Every entry must be copied word for word.

|---|

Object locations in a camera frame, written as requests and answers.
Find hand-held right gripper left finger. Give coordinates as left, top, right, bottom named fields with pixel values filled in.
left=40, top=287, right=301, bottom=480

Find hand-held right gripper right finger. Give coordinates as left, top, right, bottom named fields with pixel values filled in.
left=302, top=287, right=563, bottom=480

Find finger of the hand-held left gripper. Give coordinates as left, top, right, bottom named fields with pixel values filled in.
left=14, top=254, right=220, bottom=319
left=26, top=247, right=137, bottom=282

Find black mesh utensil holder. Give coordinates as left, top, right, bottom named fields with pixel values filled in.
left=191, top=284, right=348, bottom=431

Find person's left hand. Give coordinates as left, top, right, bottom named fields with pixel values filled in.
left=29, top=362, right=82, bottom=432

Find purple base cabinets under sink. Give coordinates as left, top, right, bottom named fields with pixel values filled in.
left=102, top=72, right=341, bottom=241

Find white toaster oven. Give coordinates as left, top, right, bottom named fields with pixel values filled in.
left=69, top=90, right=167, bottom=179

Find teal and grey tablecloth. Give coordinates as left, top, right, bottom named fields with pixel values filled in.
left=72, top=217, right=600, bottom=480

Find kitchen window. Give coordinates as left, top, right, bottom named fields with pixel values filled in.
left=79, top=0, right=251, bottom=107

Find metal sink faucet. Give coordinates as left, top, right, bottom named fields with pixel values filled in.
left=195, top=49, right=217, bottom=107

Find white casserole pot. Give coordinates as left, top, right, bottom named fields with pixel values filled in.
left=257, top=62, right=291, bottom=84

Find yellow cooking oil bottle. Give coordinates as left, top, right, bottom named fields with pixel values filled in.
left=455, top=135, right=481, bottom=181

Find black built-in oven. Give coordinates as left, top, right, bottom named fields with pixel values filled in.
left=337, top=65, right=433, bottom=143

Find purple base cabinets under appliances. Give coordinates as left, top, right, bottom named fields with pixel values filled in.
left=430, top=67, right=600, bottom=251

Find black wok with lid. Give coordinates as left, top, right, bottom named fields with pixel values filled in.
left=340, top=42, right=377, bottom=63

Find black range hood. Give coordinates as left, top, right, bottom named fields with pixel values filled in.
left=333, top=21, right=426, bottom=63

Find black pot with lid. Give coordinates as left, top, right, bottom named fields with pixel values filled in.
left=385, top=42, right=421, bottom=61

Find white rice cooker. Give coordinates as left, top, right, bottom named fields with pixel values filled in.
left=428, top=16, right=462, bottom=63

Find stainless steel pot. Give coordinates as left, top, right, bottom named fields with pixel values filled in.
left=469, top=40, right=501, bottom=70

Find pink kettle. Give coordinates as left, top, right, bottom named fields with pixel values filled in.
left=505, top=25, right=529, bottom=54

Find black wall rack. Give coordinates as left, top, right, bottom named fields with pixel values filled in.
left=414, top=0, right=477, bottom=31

|---|

COMPLETED TASK:
Object locations in a camera frame, written as requests and answers.
Find hand-held right gripper left finger. Give coordinates as left, top, right, bottom named fields with pixel values filled in.
left=40, top=287, right=301, bottom=480

Find hand-held right gripper right finger. Give coordinates as left, top, right, bottom named fields with pixel values filled in.
left=302, top=287, right=563, bottom=480

Find finger of the hand-held left gripper. Give coordinates as left, top, right, bottom named fields with pixel values filled in.
left=14, top=254, right=220, bottom=319
left=26, top=247, right=137, bottom=282

Find black mesh utensil holder. Give coordinates as left, top, right, bottom named fields with pixel values filled in.
left=191, top=284, right=348, bottom=431

Find person's left hand. Give coordinates as left, top, right, bottom named fields with pixel values filled in.
left=29, top=362, right=82, bottom=432

Find purple base cabinets under sink. Give coordinates as left, top, right, bottom named fields with pixel values filled in.
left=102, top=72, right=341, bottom=241

Find white toaster oven. Give coordinates as left, top, right, bottom named fields with pixel values filled in.
left=69, top=90, right=167, bottom=179

Find teal and grey tablecloth. Give coordinates as left, top, right, bottom named fields with pixel values filled in.
left=72, top=217, right=600, bottom=480

Find kitchen window. Give coordinates as left, top, right, bottom named fields with pixel values filled in.
left=79, top=0, right=251, bottom=107

Find metal sink faucet. Give coordinates as left, top, right, bottom named fields with pixel values filled in.
left=195, top=49, right=217, bottom=107

Find white casserole pot. Give coordinates as left, top, right, bottom named fields with pixel values filled in.
left=257, top=62, right=291, bottom=84

Find yellow cooking oil bottle. Give coordinates as left, top, right, bottom named fields with pixel values filled in.
left=455, top=135, right=481, bottom=181

Find black built-in oven. Give coordinates as left, top, right, bottom named fields with pixel values filled in.
left=337, top=65, right=433, bottom=143

Find purple base cabinets under appliances. Give coordinates as left, top, right, bottom named fields with pixel values filled in.
left=430, top=67, right=600, bottom=251

Find black wok with lid. Give coordinates as left, top, right, bottom named fields with pixel values filled in.
left=340, top=42, right=377, bottom=63

Find black range hood. Give coordinates as left, top, right, bottom named fields with pixel values filled in.
left=333, top=21, right=426, bottom=63

Find black pot with lid. Give coordinates as left, top, right, bottom named fields with pixel values filled in.
left=385, top=42, right=421, bottom=61

Find white rice cooker. Give coordinates as left, top, right, bottom named fields with pixel values filled in.
left=428, top=16, right=462, bottom=63

Find stainless steel pot. Give coordinates as left, top, right, bottom named fields with pixel values filled in.
left=469, top=40, right=501, bottom=70

Find pink kettle. Give coordinates as left, top, right, bottom named fields with pixel values filled in.
left=505, top=25, right=529, bottom=54

Find black wall rack. Give coordinates as left, top, right, bottom named fields with pixel values filled in.
left=414, top=0, right=477, bottom=31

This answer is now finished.